__Task requirements__: Go through the data and copy every line in which "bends" appears.

__Records to use__:
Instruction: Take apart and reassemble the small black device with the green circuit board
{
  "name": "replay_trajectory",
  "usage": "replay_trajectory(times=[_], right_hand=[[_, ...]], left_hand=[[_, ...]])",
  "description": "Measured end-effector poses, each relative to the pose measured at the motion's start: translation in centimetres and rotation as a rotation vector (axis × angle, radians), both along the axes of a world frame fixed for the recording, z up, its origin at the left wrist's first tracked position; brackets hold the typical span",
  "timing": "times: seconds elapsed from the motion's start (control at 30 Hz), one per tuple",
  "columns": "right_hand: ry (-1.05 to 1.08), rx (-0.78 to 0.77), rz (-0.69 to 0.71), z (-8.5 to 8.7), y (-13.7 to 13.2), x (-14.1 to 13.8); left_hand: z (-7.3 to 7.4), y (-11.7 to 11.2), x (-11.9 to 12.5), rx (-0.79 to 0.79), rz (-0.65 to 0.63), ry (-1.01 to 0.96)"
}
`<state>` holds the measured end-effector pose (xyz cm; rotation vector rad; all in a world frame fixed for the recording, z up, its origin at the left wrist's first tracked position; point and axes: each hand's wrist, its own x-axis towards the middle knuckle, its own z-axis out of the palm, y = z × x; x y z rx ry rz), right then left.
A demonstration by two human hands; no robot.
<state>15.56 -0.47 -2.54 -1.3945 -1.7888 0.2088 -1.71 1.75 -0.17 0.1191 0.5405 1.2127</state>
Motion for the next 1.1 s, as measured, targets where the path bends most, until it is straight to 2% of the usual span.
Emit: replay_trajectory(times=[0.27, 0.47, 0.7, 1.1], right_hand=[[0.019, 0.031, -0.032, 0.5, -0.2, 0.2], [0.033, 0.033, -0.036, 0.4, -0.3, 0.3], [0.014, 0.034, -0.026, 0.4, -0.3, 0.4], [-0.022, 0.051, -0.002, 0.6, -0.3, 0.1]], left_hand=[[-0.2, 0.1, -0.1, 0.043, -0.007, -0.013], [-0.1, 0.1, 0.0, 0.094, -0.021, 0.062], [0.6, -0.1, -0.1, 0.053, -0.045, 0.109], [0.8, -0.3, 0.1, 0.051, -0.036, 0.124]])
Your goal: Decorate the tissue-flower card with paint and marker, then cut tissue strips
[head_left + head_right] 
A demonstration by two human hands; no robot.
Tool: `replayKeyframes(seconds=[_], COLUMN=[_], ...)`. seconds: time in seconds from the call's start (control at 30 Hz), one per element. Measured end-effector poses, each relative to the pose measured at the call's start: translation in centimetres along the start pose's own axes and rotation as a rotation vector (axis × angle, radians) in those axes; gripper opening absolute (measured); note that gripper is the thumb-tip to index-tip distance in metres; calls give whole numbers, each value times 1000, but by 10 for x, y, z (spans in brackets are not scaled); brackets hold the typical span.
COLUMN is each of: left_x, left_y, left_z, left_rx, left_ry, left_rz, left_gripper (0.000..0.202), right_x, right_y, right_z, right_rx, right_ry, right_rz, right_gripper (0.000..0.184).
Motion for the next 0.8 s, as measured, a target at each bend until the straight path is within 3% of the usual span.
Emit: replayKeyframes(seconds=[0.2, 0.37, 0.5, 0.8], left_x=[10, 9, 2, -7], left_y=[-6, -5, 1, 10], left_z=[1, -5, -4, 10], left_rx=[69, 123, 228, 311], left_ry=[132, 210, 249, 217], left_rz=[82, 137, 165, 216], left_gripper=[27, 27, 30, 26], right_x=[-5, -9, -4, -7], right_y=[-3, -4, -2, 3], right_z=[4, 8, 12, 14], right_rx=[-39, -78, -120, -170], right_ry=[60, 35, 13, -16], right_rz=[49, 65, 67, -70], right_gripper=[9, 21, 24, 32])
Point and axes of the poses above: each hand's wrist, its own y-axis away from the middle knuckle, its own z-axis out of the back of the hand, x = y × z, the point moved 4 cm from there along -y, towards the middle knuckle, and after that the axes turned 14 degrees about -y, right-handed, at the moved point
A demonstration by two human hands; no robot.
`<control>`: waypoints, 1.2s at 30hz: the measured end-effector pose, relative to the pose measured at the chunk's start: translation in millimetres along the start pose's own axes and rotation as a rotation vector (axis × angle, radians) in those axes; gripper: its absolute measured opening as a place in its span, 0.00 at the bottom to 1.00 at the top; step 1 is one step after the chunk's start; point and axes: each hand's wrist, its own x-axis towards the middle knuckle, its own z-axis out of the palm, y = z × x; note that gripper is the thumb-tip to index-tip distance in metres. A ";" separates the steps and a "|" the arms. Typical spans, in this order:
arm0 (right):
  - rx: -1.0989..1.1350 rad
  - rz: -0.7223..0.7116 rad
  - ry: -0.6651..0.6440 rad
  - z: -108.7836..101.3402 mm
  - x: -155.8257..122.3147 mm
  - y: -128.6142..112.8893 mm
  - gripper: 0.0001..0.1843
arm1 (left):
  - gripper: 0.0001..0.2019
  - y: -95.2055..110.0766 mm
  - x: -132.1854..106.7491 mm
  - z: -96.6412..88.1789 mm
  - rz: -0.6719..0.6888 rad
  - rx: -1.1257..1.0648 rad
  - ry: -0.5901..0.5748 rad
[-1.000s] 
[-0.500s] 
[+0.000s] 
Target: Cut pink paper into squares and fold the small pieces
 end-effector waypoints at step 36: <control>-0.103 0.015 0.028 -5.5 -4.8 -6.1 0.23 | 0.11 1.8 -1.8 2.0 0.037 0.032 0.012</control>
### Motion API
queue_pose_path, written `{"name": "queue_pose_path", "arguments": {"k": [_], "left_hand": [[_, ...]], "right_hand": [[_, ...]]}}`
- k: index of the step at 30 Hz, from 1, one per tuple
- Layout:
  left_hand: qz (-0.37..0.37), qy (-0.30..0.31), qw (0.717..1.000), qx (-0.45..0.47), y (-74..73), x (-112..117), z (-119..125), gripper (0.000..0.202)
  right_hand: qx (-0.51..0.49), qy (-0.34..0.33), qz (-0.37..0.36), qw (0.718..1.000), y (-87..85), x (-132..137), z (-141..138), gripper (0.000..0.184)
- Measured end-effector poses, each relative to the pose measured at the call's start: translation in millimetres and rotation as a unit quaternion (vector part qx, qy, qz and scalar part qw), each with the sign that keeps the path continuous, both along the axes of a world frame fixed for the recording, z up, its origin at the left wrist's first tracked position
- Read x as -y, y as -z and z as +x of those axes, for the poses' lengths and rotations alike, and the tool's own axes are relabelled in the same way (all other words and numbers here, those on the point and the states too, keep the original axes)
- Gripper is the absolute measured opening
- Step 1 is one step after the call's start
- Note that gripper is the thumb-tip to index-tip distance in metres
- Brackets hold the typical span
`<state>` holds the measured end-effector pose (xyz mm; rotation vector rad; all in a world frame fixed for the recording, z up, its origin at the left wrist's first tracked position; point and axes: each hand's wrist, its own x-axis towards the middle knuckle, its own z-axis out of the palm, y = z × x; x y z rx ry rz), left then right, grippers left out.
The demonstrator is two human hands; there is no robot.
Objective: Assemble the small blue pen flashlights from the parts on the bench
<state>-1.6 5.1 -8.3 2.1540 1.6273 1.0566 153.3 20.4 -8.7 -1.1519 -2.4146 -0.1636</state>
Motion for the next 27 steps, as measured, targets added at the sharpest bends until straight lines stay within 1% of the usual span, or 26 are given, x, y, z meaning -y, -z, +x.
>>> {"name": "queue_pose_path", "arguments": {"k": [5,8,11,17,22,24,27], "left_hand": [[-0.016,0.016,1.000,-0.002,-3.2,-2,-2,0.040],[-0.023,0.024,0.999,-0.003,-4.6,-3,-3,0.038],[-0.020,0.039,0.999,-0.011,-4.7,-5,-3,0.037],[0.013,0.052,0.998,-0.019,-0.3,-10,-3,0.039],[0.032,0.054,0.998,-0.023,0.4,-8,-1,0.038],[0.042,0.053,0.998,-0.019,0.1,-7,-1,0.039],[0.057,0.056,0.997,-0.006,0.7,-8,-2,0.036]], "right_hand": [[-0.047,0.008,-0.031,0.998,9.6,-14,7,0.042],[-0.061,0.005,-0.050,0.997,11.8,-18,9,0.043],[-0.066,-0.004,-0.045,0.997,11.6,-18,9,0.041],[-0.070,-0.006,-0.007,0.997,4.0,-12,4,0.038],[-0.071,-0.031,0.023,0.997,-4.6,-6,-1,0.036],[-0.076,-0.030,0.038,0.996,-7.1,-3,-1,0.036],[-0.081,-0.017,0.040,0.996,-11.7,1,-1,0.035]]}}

__Reply to the task__:
Motion for the next 1.1 s, as measured, targets where the path bends most, until it is straight to 2% of the usual span.
Motion for the next 27 steps, as measured, targets added at the sharpest bends until straight lines stay within 1% of the usual span, or 26 are given, x, y, z meaning -y, -z, +x.

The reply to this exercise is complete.